Over the past decade, the DNR aggressively has been trying to reintroduce endangered mussels into waters where they once thrived. The project draws from an environmental trust fund that's replenished by state lottery proceeds.

Mussels are more important to river ecosystems than perhaps any other species. They constantly filter the water of bacteria, such as E. coli. They sequester chemicals and poisons by depositing them into their shells. Because nothing eats a mussel's shell, it's one of the few natural ways to remove a chemical from the food web. They also excrete small pellets packed with nutrients for smaller fish and minnows.

Each mussel has a muscular foot that it uses to burrow into a soft river bottom, holding the sediment in place and helping reduce erosion.

The state successfully has been restoring mussels to the upper Mississippi River and the Cannon River for several years. Since 2019, the DNR has worked to restore black sandshell and mucket mussels — both on the state's endangered species list — in the Cedar River.

It isn't clear exactly when the mussels disappeared from the river. Shells that still are commonly found show that muckets and black sandshells once thrived there, said Madeline Pletta, DNR biologist.

"That's what so unique about mussels," she said. "If they die out, their shells are still there, maybe for 100 years. So we know exactly where they were. If a fish dies, how would you ever even know it was there?"

On top of overharvesting problems, mussels were killed off throughout much of the state as growing cities began dumping raw sewage into rivers. Dams also popped up, separating populations. The Cedar, which cuts through miles of farm fields, is contaminated by fertilizer runoff and erosion as stormwater surges from channeled tributaries.
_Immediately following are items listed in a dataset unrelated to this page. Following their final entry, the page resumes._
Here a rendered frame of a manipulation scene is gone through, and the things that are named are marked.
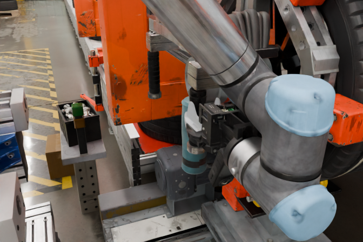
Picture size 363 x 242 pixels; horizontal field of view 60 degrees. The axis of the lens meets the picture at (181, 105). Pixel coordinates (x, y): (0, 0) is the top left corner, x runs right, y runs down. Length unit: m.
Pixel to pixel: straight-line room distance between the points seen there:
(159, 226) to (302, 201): 1.15
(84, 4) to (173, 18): 2.75
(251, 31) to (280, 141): 0.33
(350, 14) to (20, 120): 0.88
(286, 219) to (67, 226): 1.39
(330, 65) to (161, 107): 0.83
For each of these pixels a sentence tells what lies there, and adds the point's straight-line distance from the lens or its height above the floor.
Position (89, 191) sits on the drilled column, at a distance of 1.66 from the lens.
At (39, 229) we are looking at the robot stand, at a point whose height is 0.23.
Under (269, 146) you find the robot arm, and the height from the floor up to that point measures 0.93.
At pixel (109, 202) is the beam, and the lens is 1.57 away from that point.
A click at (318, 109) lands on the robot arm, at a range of 0.37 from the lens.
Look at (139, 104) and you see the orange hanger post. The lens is 1.32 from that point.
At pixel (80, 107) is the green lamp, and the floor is 0.66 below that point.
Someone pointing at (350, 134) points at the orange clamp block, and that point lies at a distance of 0.68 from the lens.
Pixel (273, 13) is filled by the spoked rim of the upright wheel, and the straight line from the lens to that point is 0.95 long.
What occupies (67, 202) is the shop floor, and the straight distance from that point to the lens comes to 1.83.
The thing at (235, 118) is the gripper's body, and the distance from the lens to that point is 0.53.
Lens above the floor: 1.13
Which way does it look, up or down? 24 degrees down
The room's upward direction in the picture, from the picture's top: straight up
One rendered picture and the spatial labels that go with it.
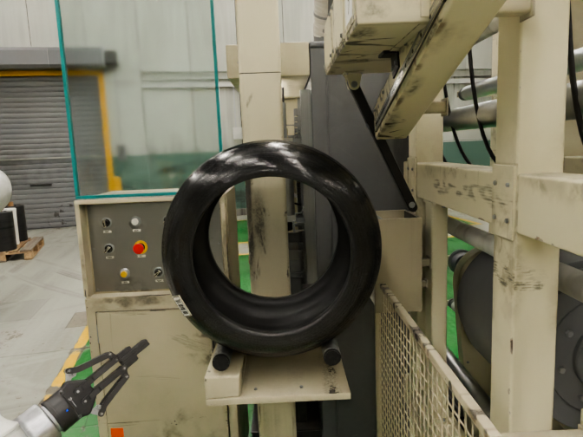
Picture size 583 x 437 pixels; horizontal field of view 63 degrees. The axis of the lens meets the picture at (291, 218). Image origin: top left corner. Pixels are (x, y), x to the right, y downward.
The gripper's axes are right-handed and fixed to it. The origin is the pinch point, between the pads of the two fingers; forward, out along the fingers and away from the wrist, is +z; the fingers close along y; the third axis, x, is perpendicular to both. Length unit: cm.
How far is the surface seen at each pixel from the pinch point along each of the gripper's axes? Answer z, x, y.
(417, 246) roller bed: 80, 19, 27
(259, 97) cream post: 73, 3, -37
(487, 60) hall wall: 1133, -399, 66
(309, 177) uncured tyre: 46, 30, -11
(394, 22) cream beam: 51, 66, -29
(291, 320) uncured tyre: 42.7, -5.2, 23.6
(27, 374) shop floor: 9, -264, 15
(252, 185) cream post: 60, -9, -16
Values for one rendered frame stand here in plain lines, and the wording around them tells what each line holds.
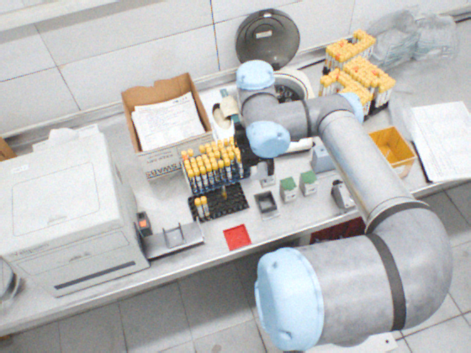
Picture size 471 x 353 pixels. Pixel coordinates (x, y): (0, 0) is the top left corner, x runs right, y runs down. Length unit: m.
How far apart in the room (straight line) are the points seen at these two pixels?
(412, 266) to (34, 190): 0.87
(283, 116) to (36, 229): 0.60
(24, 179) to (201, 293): 1.21
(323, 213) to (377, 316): 0.80
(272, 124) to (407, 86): 0.96
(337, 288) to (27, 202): 0.80
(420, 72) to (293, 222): 0.80
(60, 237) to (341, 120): 0.65
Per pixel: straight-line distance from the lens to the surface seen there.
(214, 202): 1.27
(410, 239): 0.52
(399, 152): 1.39
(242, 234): 1.23
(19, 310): 1.33
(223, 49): 1.53
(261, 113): 0.79
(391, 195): 0.60
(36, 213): 1.06
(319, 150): 1.28
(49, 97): 1.54
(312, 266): 0.48
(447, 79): 1.74
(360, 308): 0.48
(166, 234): 1.20
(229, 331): 2.04
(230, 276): 2.12
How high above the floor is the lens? 1.98
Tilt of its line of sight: 56 degrees down
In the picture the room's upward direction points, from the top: 8 degrees counter-clockwise
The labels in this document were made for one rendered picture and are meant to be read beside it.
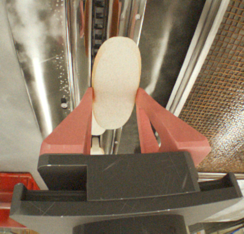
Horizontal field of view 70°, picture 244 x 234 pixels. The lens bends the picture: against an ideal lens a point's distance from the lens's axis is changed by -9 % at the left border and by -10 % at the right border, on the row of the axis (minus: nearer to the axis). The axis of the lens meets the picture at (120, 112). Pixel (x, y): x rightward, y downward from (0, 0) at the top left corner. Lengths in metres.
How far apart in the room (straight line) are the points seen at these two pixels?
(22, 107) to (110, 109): 0.21
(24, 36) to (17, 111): 0.17
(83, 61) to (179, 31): 0.13
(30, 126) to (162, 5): 0.30
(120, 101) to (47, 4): 0.11
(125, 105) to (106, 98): 0.02
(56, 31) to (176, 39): 0.16
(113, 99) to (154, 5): 0.13
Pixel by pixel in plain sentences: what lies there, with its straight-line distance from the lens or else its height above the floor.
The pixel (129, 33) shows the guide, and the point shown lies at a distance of 0.21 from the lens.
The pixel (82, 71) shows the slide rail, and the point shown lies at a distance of 0.24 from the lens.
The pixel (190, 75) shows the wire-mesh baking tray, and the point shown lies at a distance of 0.21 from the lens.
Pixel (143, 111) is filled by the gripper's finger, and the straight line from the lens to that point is 0.15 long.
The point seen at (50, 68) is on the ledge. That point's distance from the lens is 0.23.
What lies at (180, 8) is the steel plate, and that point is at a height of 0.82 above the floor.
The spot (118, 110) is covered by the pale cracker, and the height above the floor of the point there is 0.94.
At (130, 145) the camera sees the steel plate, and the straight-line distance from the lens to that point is 0.44.
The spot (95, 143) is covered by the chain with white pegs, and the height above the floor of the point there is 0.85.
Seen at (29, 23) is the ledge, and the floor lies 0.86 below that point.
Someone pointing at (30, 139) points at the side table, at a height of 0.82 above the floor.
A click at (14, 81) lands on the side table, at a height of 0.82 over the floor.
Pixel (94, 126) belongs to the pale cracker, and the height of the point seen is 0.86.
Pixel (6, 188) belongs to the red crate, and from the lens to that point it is 0.57.
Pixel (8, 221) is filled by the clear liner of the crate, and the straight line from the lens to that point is 0.86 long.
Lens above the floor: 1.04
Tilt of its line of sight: 41 degrees down
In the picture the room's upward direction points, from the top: 171 degrees clockwise
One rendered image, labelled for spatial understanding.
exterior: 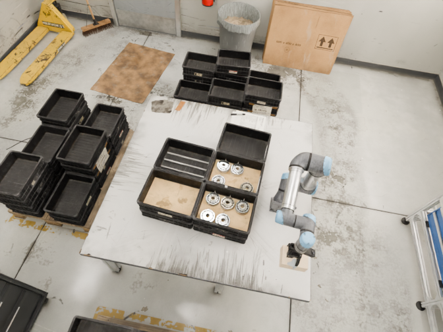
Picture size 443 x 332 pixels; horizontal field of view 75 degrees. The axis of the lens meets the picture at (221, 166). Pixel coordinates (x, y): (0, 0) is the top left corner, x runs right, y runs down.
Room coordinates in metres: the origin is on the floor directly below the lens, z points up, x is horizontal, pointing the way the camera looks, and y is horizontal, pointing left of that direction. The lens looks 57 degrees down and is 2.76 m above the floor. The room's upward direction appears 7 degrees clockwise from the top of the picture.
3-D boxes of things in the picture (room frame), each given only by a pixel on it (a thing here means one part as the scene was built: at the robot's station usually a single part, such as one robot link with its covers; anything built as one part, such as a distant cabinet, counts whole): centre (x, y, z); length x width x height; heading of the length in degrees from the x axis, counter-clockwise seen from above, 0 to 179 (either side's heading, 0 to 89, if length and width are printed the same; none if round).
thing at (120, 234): (1.23, 0.04, 0.35); 1.60 x 1.60 x 0.70; 86
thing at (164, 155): (1.23, 0.28, 0.87); 0.40 x 0.30 x 0.11; 81
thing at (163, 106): (1.94, 0.64, 0.71); 0.22 x 0.19 x 0.01; 86
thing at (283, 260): (0.56, -0.52, 0.95); 0.16 x 0.12 x 0.07; 86
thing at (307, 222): (0.67, -0.50, 1.26); 0.11 x 0.11 x 0.08; 79
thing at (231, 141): (1.46, -0.16, 0.87); 0.40 x 0.30 x 0.11; 81
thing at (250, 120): (1.88, -0.20, 0.70); 0.33 x 0.23 x 0.01; 86
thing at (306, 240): (0.57, -0.50, 1.26); 0.09 x 0.08 x 0.11; 169
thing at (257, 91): (2.50, -0.36, 0.37); 0.40 x 0.30 x 0.45; 86
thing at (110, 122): (1.87, 1.24, 0.31); 0.40 x 0.30 x 0.34; 176
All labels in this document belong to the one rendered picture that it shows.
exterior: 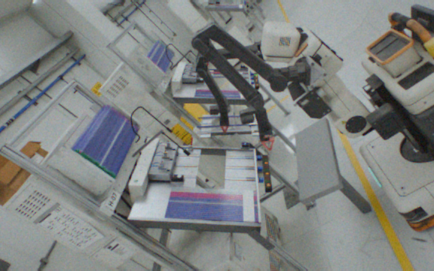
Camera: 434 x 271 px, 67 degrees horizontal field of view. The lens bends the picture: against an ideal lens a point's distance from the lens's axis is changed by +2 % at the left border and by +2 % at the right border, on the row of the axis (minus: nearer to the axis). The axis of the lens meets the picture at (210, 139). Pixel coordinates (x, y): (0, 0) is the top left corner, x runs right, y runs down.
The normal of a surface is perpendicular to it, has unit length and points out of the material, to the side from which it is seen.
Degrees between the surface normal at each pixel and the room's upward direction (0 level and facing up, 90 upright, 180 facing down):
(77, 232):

But some of that is starting to change. The Soil and Water Conservation District has helped install several large earthen berms to protect shorelines and store stormwater. The city of Austin plans to start a $105 million project to replace its wastewater treatment plant, which will reduce phosphorus pollution. And the river now has thousands of mussels constantly working to filter the water and hold it in place.

At this week's research visit, Pletta and a handful of divers pulled up bag after bag of healthy, living mussels. They quickly sorted them by species on the grass and measured every one that had been tagged. Pletta held up a black sandshell — tagged B381 — and could spot the growth rings on its shell, which mark the years much like rings in a tree trunk.

"They like their habitat," Pletta said. "They staying, they're not dying and getting washed down the stream. They're happy."

Pletta grabbed a large black sandshell mussel from the bag, which looked, to her eye, pregnant. With a pair of pliers, she gently pried the mussel open a few centimeters to peek inside.

"Oh, she's real gravid," Pletta said with a smile, knowing she could be holding one of the first black sandshell mussels to reproduce on Minnesota's side of the Cedar River in at least 40 years.